*Exercise details*.
Once you find the line containing "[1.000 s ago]" in the data below, copy it and each following line exactly, up to and including the line containing "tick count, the", and nothing else.

Content starts

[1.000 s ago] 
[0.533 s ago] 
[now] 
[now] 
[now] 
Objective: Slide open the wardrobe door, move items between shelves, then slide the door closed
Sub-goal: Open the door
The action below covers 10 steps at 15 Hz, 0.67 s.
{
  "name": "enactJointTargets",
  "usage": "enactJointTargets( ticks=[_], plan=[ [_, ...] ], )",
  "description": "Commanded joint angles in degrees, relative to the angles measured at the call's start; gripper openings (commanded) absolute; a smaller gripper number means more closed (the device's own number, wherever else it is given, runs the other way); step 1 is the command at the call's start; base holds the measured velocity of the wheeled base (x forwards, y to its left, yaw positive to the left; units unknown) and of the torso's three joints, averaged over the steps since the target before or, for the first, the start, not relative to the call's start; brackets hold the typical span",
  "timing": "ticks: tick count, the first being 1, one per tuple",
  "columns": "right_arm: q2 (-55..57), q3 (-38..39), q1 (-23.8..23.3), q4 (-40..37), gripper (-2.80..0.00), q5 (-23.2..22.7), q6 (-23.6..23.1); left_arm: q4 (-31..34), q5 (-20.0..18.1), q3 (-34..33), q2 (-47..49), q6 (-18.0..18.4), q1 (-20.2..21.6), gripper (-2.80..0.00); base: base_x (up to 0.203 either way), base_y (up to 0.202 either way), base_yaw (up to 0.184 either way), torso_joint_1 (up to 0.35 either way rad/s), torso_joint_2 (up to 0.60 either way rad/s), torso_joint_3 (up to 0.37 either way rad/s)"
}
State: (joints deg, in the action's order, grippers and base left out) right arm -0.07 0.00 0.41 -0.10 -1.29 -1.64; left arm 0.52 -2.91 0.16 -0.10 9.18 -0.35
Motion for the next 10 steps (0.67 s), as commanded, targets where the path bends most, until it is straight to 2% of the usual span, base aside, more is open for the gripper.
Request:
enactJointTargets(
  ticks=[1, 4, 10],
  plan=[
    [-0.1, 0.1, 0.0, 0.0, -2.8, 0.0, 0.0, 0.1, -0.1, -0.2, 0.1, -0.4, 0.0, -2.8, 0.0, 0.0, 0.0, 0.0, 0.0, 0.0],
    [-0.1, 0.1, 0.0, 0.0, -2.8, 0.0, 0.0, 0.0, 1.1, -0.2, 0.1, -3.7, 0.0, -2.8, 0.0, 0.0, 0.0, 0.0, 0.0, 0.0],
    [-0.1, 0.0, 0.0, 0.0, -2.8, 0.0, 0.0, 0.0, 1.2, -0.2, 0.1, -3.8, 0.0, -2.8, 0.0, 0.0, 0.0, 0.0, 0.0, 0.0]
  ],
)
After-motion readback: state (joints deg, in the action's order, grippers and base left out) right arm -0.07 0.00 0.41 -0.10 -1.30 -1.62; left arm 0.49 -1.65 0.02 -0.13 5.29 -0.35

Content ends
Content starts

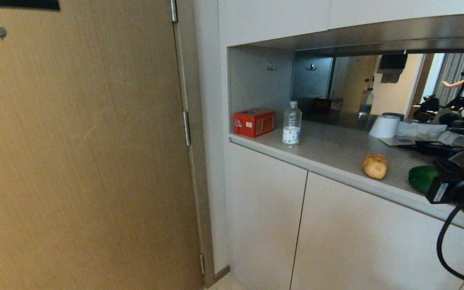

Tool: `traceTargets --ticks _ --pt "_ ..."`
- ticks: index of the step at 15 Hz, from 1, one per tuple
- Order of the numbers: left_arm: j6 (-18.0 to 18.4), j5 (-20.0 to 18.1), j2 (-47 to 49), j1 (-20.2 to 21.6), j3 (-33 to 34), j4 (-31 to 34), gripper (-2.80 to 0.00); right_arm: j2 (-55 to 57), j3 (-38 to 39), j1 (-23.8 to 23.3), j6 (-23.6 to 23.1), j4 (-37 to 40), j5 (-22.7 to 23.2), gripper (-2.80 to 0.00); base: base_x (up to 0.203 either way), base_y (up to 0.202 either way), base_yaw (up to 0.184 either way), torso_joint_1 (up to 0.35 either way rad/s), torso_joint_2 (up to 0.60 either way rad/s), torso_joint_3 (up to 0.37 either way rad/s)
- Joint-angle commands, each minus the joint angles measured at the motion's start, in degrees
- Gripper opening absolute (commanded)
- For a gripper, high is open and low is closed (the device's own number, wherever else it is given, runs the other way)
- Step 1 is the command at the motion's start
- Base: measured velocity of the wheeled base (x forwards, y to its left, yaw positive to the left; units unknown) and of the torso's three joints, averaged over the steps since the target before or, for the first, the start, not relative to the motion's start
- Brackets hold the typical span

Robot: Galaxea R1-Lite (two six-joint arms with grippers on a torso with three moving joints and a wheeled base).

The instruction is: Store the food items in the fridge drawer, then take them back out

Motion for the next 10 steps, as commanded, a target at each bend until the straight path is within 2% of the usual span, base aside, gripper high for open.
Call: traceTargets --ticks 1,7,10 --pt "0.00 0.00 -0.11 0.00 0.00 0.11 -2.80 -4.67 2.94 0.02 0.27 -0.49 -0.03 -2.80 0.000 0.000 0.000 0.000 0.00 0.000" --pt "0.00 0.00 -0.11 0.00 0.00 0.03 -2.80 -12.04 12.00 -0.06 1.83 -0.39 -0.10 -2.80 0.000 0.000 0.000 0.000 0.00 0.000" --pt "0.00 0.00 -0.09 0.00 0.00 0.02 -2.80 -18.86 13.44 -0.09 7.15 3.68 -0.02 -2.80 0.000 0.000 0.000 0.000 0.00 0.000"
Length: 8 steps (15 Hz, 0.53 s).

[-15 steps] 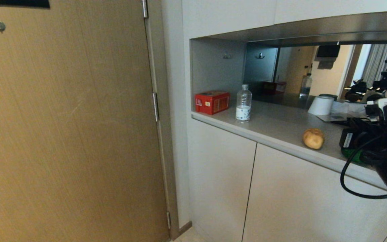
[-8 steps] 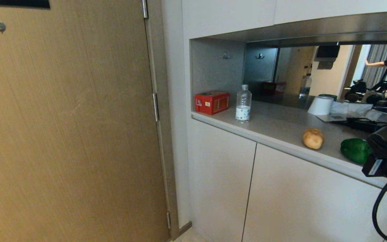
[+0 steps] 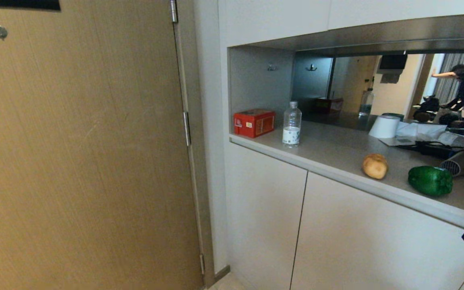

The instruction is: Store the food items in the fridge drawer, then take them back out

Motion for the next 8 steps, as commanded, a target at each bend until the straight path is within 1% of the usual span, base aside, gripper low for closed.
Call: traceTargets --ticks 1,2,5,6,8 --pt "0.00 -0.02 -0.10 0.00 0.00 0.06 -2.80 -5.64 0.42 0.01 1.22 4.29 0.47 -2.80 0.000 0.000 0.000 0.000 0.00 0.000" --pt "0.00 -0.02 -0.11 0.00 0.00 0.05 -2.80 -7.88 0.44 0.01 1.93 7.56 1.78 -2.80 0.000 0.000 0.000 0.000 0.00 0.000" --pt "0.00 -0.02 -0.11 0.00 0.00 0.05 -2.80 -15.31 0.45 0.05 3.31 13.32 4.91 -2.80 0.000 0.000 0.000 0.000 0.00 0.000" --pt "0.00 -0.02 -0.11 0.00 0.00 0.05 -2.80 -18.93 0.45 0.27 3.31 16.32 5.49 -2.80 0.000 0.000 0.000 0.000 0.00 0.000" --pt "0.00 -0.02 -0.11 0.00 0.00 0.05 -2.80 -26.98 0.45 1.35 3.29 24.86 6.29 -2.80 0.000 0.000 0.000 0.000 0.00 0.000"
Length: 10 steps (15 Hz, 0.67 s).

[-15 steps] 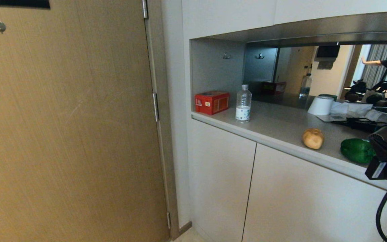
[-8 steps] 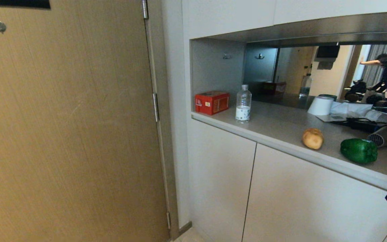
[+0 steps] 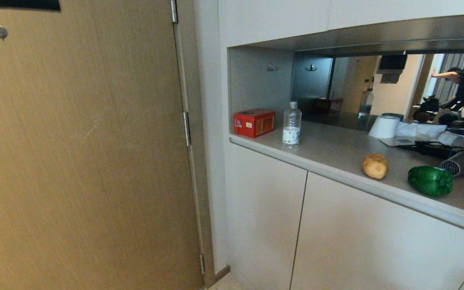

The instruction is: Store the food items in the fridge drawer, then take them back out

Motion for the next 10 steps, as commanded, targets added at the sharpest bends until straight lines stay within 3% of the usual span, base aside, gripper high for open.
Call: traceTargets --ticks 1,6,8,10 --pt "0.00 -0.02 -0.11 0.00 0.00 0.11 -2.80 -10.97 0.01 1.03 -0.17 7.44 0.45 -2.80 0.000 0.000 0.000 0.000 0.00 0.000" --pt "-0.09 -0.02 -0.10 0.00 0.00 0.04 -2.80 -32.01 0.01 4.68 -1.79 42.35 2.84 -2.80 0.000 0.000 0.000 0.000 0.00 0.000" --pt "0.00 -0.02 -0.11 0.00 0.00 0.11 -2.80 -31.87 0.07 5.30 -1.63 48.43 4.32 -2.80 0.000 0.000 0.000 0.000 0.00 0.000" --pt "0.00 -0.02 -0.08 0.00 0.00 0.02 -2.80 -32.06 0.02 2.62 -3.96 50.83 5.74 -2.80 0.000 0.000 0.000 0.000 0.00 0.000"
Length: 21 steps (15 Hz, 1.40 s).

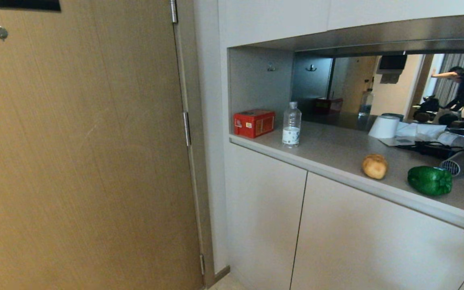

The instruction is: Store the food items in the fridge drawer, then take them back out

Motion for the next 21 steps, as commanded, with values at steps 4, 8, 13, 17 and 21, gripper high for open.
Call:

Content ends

*Answer to the problem*.
[1.000 s ago] 
[0.533 s ago] 
[now] 
[now] 
[now] 
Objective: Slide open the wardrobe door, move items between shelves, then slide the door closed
Sub-goal: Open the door
The action below covers 10 steps at 15 Hz, 0.67 s.
{
  "name": "enactJointTargets",
  "usage": "enactJointTargets( ticks=[_], plan=[ [_, ...] ], )",
  "description": "Commanded joint angles in degrees, relative to the angles measured at the call's start; gripper openings (commanded) absolute; a smaller gripper number means more closed (the device's own number, wherever else it is given, runs the other way); step 1 is the command at the call's start; base holds the measured velocity of the wheeled base (x forwards, y to its left, yaw positive to the left; units unknown) and of the torso's three joints, averaged over the steps since the target before or, for the first, the start, not relative to the call's start; brackets hold the typical span",
  "timing": "ticks: tick count, the first being 1, one per tuple",

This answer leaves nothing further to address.